Give back every line of the material below that has the string "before".

- Given data

**********

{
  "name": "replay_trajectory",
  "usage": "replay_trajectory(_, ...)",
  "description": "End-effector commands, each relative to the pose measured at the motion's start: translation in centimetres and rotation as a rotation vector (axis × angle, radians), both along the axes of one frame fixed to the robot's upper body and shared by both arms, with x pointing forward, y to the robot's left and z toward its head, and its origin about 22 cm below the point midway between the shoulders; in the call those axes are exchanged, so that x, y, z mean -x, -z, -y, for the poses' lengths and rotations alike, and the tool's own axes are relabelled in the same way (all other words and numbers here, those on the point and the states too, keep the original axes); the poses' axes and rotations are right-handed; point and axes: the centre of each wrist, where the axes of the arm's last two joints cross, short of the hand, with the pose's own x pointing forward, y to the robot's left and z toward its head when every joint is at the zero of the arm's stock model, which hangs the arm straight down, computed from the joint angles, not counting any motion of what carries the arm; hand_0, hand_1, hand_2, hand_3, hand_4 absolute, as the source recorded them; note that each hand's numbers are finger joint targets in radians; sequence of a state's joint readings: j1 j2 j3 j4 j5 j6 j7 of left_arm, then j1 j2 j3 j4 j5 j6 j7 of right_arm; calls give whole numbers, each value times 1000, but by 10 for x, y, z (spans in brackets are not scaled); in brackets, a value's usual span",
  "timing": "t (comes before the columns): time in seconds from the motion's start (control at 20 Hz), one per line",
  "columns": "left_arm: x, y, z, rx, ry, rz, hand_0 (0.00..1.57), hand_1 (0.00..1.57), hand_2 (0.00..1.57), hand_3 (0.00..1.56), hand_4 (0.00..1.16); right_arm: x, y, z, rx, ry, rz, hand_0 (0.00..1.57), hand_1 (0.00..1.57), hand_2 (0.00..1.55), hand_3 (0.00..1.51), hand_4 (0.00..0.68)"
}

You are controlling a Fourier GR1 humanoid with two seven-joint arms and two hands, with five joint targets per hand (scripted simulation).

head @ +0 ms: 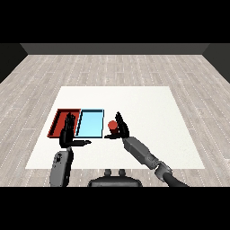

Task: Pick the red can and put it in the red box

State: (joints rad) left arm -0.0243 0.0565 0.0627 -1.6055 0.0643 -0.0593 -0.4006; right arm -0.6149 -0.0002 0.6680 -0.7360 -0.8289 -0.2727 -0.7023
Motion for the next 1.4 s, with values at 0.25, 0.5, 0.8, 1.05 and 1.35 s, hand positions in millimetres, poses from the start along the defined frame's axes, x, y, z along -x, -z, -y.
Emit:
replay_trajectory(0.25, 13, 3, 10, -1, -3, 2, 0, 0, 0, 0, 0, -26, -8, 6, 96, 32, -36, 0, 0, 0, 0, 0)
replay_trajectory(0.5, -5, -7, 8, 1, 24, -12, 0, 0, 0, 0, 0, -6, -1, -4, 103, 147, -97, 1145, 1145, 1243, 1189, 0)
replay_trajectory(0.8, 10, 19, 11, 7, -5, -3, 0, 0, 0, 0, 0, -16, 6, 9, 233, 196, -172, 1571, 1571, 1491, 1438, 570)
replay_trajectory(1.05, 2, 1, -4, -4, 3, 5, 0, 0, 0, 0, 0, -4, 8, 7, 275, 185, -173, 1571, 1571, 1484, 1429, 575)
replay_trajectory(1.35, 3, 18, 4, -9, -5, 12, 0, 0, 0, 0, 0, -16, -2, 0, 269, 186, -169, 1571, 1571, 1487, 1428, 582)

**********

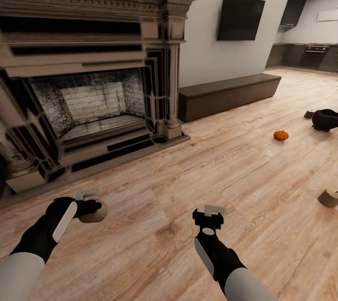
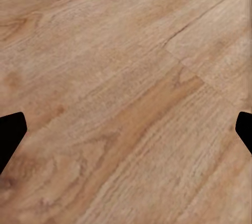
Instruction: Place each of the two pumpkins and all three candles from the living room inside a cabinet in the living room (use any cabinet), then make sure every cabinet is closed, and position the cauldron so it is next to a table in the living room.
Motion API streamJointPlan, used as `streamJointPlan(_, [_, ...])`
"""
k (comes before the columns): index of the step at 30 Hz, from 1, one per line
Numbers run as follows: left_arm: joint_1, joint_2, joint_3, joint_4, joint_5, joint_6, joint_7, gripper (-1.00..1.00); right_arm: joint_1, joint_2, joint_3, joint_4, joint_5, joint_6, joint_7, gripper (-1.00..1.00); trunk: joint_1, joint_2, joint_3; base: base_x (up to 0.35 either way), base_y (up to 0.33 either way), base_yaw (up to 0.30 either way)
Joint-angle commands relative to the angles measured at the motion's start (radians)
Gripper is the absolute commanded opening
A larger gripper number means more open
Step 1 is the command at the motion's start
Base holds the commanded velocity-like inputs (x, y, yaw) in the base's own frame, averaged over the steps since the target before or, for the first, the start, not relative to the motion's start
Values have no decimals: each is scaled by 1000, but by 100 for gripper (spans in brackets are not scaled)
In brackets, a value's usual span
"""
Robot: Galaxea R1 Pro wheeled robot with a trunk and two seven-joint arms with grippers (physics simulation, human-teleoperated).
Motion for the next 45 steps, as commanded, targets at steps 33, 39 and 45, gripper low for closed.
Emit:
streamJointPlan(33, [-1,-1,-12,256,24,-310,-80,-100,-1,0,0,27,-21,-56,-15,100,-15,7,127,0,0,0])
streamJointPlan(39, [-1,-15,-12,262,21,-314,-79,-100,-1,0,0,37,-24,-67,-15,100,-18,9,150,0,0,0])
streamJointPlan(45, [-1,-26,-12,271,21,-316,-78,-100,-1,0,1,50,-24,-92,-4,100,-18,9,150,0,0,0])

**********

- Exercise output
  "timing": "t (comes before the columns): time in seconds from the motion's start (control at 20 Hz), one per line",
k (comes before the columns): index of the step at 30 Hz, from 1, one per line
Base holds the commanded velocity-like inputs (x, y, yaw) in the base's own frame, averaged over the steps since the target before or, for the first, the start, not relative to the motion's start

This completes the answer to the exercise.